Like sourdough, banana bread seems to be all the rage right now. In fact, it’s the most searched for recipe on the BBC Good Food’s website at present. Since we had a pile of overripe, black bananas attracting fruit flies, I decided to use them. They’re sweeter and more nutritious when they’re ripe. Also, I hate food waste and often sneak overripe fruit into pancakes. On this occasion I opted for muffins because they’re more of a novelty at our house.

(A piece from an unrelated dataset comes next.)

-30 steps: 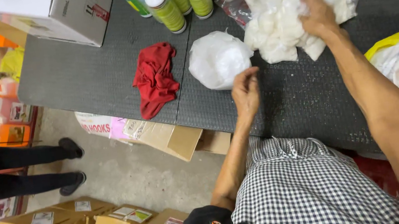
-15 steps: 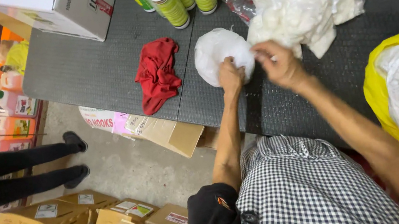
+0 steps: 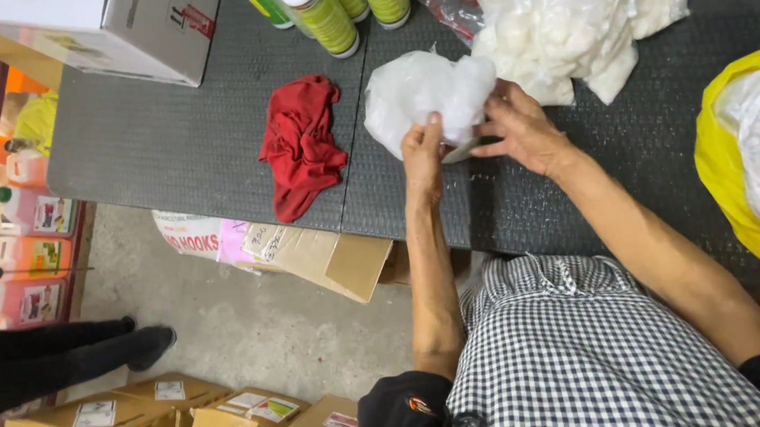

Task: Weighing white powder and sealing it in small plastic bags.

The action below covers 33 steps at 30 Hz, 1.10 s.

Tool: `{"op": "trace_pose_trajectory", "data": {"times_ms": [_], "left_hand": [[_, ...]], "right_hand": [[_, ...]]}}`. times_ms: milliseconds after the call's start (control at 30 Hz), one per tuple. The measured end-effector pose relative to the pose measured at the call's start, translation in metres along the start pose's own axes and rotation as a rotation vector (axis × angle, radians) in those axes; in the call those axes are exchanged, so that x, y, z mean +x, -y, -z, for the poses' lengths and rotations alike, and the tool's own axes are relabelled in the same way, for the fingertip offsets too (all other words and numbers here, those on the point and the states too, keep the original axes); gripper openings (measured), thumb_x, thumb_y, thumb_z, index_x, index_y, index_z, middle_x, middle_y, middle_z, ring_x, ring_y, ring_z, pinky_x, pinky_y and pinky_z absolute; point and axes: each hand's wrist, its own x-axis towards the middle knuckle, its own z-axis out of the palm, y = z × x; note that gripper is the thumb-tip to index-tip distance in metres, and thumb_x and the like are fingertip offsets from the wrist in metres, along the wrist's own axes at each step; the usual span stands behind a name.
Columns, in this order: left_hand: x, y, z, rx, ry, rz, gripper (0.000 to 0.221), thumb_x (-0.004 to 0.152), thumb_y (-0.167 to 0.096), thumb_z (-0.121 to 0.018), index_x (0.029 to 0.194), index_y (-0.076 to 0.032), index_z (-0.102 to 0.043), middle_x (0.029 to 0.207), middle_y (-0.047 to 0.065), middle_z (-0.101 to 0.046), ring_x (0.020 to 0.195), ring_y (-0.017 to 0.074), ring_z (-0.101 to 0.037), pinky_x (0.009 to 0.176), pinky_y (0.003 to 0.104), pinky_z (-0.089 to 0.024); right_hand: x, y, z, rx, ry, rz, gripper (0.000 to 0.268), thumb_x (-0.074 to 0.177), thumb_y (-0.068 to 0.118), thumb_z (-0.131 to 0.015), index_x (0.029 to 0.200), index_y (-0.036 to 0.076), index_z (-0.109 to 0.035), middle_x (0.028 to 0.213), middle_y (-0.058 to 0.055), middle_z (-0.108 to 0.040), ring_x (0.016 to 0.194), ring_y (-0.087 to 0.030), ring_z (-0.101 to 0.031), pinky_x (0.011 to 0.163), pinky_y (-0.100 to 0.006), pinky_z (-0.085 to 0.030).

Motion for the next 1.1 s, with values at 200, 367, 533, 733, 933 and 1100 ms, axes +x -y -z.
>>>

I created my own recipe based on ingredients I had accessible. They are not particularly healthy, but they’re a comforting treat when you need a little pick me up. The fussy eaters in my family agreed that the banana muffins were delicious. If you bake them, be sure to let me know how they turn out!

Banana Muffins

  • 7 oz plain flour
  • 1/2 tsp salt
  • 1.5 tsp baking powder
  • 3.5 oz wholemeal flour
  • 4 oz softened butter at room temperature
  • 6 oz castor sugar
  • 2 large eggs
  • 1 tsp vanilla
  • 3 overripe bananas mashed
  • 3 fl oz buttermilk (Note: I generally use yogurt in muffins, but I didn’t have any to hand. You can substitute buttermilk with whole milk by squeezing lemon juice in it and letting it sit 5 minutes).
  • 6 oz walnuts chopped

Heat the oven to 180° C (350° F). Line a muffin tray with paper cases. Makes 12

Sift the white flour, baking powder and salt in a bowl. Add the wholemeal flour.

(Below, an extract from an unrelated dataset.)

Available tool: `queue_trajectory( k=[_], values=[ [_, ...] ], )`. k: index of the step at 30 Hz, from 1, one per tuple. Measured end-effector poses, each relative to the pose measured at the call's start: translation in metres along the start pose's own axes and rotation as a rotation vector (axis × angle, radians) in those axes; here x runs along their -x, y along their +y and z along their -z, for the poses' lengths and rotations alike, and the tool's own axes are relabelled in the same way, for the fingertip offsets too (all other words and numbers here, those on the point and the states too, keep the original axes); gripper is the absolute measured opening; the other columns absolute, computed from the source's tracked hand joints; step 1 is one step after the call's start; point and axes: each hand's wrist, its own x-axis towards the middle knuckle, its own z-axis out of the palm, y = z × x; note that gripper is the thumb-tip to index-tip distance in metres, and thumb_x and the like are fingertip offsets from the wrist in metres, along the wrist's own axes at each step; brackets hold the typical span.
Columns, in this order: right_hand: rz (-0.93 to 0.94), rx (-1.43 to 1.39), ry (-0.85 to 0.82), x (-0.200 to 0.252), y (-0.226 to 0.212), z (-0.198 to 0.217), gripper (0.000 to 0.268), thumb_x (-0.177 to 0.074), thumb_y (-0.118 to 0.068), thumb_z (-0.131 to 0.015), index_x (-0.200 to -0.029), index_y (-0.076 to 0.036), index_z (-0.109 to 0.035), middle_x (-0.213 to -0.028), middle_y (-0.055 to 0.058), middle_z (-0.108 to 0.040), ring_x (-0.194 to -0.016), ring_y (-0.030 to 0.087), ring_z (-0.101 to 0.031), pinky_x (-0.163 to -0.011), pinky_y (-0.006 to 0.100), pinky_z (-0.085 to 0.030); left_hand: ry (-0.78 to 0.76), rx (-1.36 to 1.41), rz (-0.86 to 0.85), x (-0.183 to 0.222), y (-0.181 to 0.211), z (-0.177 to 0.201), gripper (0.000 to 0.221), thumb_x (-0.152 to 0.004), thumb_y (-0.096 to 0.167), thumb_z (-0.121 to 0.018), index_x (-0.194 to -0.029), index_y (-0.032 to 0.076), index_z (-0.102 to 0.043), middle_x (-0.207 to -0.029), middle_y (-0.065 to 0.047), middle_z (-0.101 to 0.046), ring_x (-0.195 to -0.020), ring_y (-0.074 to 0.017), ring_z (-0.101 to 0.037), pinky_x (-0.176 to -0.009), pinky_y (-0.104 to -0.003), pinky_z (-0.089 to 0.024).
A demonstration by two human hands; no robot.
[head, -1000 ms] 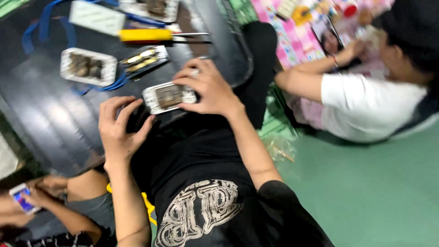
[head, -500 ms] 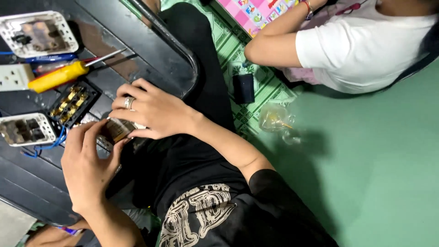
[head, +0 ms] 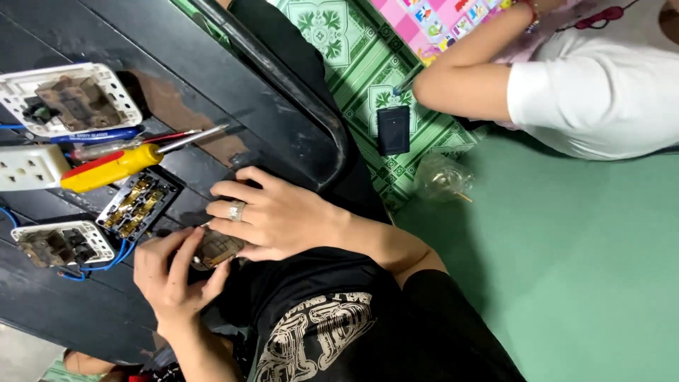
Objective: Disassembling electrical socket units using a screwdriver to remove screws and separate components.
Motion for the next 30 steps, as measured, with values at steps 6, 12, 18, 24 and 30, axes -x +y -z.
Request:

In a separate bowl cream the butter and sugar together until fluffy. Add the eggs one at a time. Next add the vanilla, buttermilk, and mashed banana. Fold in the flour mixture and walnuts.

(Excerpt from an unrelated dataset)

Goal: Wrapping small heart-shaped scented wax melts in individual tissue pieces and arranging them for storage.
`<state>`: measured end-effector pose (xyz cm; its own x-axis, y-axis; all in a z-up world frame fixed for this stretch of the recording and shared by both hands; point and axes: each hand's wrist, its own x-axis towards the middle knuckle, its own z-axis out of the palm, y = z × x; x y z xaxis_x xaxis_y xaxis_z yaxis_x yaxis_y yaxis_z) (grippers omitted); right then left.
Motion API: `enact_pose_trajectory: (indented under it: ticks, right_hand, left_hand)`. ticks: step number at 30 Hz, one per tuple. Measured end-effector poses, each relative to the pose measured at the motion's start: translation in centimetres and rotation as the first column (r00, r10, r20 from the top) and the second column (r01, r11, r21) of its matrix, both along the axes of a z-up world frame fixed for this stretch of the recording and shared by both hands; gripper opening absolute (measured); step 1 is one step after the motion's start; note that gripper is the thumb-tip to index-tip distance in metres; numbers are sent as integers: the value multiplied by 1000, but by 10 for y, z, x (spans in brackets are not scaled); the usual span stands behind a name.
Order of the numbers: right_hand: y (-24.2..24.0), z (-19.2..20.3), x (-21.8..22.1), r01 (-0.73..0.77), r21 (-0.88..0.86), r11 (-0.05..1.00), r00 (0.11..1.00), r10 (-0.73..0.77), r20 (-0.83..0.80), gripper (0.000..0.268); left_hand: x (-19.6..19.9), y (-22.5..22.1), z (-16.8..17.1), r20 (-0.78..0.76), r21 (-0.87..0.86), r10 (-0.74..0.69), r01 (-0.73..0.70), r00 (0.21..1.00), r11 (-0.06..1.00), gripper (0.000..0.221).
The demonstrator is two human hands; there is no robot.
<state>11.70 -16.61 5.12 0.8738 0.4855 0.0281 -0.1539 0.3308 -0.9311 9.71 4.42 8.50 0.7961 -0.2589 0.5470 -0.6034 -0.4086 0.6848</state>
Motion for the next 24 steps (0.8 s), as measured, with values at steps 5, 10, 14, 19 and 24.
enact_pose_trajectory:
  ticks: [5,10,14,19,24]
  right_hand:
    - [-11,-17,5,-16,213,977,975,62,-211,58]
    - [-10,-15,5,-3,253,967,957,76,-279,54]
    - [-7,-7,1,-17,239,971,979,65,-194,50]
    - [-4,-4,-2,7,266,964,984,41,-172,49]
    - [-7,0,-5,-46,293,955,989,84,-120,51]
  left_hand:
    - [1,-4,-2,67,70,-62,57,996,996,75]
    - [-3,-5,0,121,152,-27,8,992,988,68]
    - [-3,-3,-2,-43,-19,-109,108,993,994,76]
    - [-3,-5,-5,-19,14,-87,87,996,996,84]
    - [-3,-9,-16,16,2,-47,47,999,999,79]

Divide evenly into the paper cases. Bake for 25 minutes or until they are golden and springy to touch in the center. Once removed from the oven, allow to cool on a wire rack.

Put the kettle on and enjoy with your favorite cup of tea. I can honestly say my mood improved immensely when I sat down with my children to eat these tasty treats. I hope they’ll work their magic on you too!

5 thoughts on “Who Knew that Baking is Therapeutic?

    1. That’s a good point. Yet there are so many ways we can choose to use the extra time spent at home. I thought I’d write more but I haven’t been motivated. I find I’m crafting less and baking more than expected. Yes, searching for the positives in this situation…


  1. Since my husband and I are in our mid-eighties we do not find that the pandamic gives us extra time. We have slowed down a real lot. This is why we always are running out of time since everything takes so long to do! Maybe we see our loved ones a bit less than usual.The awful thing is, that no hugging is allowed. This is very stressful! But I can still hug my husband, which is good! 🙂


    1. Here in Ireland everyone over 70 has had to stay inside since the lockdown began. Loss of mobility (and slowing down as you said) is the result for many. This week restrictions were lifted a bit so elderly people can go for a drive or take brief exercise outdoors as long as they avoid contact with people. I imagine it’s so isolating and the lack of hugs is really sad. I’m glad you have Peter and are managing to stay healthy!